Experimental Design Details
Below we describe the experimental design for our control group. Our treatment groups share the same experimental design with only some slight alterations, which we also describe below. Our experiment consists of six stages:
Stage 1: Subjects perform an effort task. In our case the effort task is the slider task of Gill and Prowse (2012). In this task subjects have to adjust sliders that range from a minimum to a maximum number, such that each slider shows a specific number. In our case, we have sliders that range from 0 until 100 which subjects need to adjust to exactly 50. Subjects have one minute to adjust as many sliders as possible at the number 50. Subjects' performance is measured as the number of correctly adjusted sliders. Before the effort task, we inform subjects that their performance in the effort task may positively affect their chances to earn money in the experiment but we do not give further details about the experiment.
Stage 2: We measure subjects' belief about their effort performance by asking them to rank themselves among 7 others, who have previously done the slider task. Since subjects on Prolific do not perform the experiment at the same time (this would be feasible on Prolific in principle, but it is too costly for our experimental budget and also rather complicated to conduct in practice), we conducted a pre-study on Prolific, where participating subjects only did the slider task. We use the data on performance of those participating subjects in the pre-study as comparison for the subjects in our main experiment i.e. the "7 others" are taken from this pre-study. We tell our subjects that they are ranked against subjects from the pre-study. We incentivize this belief elicitation by paying a bonus after the experiment only if a subject ranks herself exactly correctly among the 7 others.

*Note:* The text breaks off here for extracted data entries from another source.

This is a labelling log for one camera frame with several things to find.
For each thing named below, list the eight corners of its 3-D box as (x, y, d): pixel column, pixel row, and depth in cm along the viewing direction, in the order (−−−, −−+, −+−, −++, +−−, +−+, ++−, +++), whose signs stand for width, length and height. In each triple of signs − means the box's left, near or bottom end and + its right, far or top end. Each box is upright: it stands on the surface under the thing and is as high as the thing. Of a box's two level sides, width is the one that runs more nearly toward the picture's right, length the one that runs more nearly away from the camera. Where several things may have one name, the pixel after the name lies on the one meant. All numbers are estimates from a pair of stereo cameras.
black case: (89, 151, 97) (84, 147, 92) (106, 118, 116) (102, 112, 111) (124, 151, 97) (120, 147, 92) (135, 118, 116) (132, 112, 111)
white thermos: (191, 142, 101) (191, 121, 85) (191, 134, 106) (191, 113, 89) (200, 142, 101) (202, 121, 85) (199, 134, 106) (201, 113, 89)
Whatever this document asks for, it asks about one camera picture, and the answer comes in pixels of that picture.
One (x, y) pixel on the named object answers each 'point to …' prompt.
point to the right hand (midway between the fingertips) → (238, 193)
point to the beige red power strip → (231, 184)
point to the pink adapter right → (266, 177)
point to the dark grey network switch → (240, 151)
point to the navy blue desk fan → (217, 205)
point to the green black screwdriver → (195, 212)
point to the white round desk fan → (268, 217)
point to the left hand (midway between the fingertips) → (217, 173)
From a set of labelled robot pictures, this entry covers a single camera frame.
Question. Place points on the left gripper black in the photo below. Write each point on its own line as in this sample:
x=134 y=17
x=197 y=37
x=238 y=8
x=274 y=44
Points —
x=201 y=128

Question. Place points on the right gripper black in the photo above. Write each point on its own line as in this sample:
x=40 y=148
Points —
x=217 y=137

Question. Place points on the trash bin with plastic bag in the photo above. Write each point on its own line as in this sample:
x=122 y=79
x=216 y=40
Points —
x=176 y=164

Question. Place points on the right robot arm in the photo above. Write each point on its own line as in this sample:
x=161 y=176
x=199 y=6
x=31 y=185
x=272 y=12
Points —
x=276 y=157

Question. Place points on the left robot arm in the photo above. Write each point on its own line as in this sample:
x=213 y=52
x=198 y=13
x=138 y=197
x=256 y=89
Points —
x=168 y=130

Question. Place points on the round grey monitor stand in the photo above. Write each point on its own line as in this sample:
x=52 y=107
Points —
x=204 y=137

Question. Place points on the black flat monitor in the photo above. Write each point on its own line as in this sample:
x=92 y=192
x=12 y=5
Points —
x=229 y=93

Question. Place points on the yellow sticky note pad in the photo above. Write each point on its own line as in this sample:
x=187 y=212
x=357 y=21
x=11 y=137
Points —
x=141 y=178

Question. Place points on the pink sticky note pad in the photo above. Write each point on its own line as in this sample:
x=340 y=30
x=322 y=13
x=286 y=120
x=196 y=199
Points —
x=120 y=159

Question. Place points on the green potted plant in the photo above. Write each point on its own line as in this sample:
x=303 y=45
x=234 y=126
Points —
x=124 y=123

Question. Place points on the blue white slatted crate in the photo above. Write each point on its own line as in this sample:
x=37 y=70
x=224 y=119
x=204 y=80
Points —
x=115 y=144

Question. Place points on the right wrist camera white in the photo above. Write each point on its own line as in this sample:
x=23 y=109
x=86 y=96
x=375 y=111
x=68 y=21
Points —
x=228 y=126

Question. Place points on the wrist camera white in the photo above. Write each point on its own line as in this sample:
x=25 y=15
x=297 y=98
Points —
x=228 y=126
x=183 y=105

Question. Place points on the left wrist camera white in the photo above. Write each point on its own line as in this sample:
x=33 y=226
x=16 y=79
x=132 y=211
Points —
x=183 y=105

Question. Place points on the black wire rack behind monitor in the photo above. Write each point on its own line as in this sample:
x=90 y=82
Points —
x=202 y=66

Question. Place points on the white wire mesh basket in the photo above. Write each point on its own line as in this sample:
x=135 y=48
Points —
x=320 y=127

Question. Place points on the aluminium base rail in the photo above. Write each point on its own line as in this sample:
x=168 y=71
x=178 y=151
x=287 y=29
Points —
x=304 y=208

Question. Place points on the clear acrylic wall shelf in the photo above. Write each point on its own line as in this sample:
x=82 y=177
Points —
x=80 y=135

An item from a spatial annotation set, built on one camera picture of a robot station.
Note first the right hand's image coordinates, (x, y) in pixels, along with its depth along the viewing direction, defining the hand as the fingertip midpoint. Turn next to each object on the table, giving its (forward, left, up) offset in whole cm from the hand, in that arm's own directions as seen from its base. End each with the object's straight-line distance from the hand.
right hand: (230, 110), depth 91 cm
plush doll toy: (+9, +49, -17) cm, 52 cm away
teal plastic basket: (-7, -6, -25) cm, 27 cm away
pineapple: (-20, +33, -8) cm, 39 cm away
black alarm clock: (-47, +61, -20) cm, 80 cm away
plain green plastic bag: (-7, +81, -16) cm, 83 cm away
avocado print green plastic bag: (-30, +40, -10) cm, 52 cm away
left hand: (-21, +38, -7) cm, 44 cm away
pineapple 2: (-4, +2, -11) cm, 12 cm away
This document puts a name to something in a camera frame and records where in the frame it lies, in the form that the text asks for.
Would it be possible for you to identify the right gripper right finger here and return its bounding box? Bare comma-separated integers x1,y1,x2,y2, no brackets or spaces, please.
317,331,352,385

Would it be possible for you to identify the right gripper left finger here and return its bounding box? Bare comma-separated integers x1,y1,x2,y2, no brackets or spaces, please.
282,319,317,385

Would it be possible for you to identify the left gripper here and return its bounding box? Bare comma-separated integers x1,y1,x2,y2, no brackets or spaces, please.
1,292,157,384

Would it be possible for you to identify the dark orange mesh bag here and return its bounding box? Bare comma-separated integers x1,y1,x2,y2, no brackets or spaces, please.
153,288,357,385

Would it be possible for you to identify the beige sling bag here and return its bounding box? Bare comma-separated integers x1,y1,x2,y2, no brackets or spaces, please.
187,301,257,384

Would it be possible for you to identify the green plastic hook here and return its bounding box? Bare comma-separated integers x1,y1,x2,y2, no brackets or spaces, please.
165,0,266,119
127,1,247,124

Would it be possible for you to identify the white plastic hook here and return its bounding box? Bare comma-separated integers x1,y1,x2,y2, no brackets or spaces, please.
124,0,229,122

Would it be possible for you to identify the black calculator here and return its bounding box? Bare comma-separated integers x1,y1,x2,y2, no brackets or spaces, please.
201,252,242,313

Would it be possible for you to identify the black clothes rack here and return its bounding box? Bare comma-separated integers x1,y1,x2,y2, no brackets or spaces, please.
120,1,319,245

Stage 3: We determine a payoff for every subject. This payoff is either determined by the performance in the effort task or by sheer luck. We have eight different payoffs, ranging from 1 EC (experimental currency, which we later convert to real money) to 8 EC in steps of 1EC. If a subject's payoff is determined according to effort, we simply take her rank in the effort task among the 7 others and assign the payoff according to this rank: If she ranks first, she gets 8 EC, rank 2 gets 7 EC etc. until rank 8, who gets 1 EC. If a subject's payoff is determined by luck, we simply assign each payoff with a 12.5% probability. Whether a subject's payoff is determined by effort or luck is random: With a specific probability p, effort is deterministic for the payoff. We vary this probability p across all our treatments: We use three different values for p (0.8; 0.5 and 0.2). We explain the above mentioned mechanism which determines payoffs to our subjects. Subjects see their assigned payoff, but not whether their payoff was determined according to effort or luck.

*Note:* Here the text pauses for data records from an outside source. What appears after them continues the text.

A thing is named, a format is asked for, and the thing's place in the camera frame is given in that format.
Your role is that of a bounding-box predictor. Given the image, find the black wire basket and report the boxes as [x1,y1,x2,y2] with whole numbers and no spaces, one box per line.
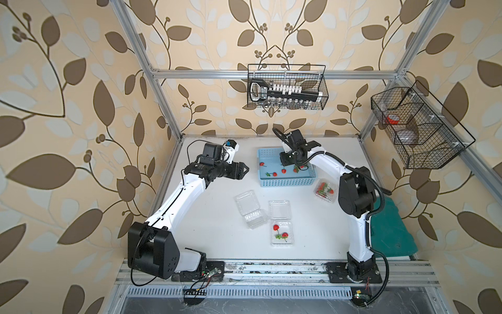
[371,81,475,170]
[247,63,329,111]

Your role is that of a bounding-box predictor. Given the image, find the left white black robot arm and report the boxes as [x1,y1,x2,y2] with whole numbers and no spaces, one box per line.
[128,160,250,280]

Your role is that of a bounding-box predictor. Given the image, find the green pipe wrench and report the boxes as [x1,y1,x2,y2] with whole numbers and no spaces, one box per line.
[382,188,392,196]

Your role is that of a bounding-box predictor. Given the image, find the packed strawberries cluster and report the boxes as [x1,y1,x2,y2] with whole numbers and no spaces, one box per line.
[315,181,334,199]

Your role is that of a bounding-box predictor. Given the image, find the right black wire basket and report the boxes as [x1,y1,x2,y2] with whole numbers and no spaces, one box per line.
[371,81,475,170]

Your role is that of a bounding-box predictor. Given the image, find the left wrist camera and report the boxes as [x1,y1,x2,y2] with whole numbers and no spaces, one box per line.
[223,139,239,164]

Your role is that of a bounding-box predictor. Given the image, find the clear clamshell container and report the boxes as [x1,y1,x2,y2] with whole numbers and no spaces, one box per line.
[269,200,294,247]
[234,190,268,229]
[314,179,338,203]

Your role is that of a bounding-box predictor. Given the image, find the red tape roll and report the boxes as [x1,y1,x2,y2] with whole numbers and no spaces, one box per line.
[385,114,401,125]

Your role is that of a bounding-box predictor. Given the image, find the back black wire basket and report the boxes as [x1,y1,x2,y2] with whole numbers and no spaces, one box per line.
[247,63,329,111]

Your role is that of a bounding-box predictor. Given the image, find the strawberries in blue basket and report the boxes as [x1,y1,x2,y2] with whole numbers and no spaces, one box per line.
[259,162,309,178]

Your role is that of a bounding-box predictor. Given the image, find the black white tool set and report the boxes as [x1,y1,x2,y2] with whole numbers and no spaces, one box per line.
[247,79,329,103]

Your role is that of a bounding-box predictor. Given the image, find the blue plastic basket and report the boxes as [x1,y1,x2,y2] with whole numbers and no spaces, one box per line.
[258,147,316,187]

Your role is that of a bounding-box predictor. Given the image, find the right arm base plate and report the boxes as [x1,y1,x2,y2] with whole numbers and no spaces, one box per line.
[326,260,383,284]

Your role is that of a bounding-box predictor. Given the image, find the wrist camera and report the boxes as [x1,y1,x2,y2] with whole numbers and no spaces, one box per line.
[285,130,307,150]
[223,139,239,164]

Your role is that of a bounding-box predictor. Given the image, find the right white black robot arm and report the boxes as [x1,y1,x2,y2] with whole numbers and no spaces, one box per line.
[273,128,385,282]

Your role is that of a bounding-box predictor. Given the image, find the black corrugated cable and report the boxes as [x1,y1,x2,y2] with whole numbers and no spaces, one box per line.
[272,126,391,305]

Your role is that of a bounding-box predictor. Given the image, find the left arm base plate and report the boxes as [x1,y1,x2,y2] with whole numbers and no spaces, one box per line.
[171,260,226,283]

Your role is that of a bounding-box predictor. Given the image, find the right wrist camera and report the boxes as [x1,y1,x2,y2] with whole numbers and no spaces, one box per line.
[285,130,307,150]

Stage 4: We ask subjects about how likely they think it is that their payoff was determined by effort rather than luck. Note that this is a non-trivial question, because subjects can combine the information they have from knowing their assigned payoff with their belief about their effort task performance to form a "posterior" belief about the probability that effort rather than luck was deterministic for their payoff. For instance, a subject who thinks of herself as ranking well in the effort task and who received a high payoff can plausibly infer that it is more likely that her payoff was being determined by effort rather than luck. We do not incentivize this belief elicitation because we want to give room for the formation of motivated beliefs.
Stage 5: Subjects decide upon a redistributive tax between 0% and 100%. The tax is redistributive, as it brings high and low payoffs closer together. The tax comes at a per subject efficiency cost, which increases with the tax rate. We randomly pick one subject's tax choice as being pivotal i.e. as the tax which applies to a group of 8 subjects, the pivotal subject included, of course. We use this simple voting mechanism to deter strategic voting. Subjects are aware of this voting mechanism.
Stage 6: Subjects choose from a menu of risky and riskless hypothetical payoffs. We include this stage in order to measure subjects' risk preferences. All choices in stage 6 are unincentivized.
Our treatments follow mainly the same experimental design with slight alterations:
In our justifying beliefs treatment everything is the same as in our control group, except that we tell subjects about stage 5 before stage 4 i.e. we inform subjects that they will make a choice about a redistributive tax before they state their beliefs regarding whether effort or luck determined their pre-tax payoffs. Thus, they can potentially report higher (lower) beliefs about the importance of effort in determining payoffs in order to justify a low (high) redistribution preference.
In our overconfidence treatment, everything is the same as in our control group, except that we do not inform subjects about their payoffs in stage 3, which is why we also omit stage 4 in this treatment: Asking about the probability that effort determined a subject's payoff is relatively nonsensical, if the subject has no information other than the baseline probability.
Across all our treatments we additionally vary the degree to which a subject’s payoff is determined by effort rather than luck. In the luck condition, subjects’ payoff is determined to 80% by luck and only to 20% by effort. In the effort condition, it is vice versa. In the neutral condition, payoffs are determined according to a 50/50 effort/luck mix. We expect overconfidence to have less of an effect on redistribution preferences in more luck-based treatment conditions. We also study the impact of the effort/luck mix on the effect of justifying beliefs on redistribution preferences.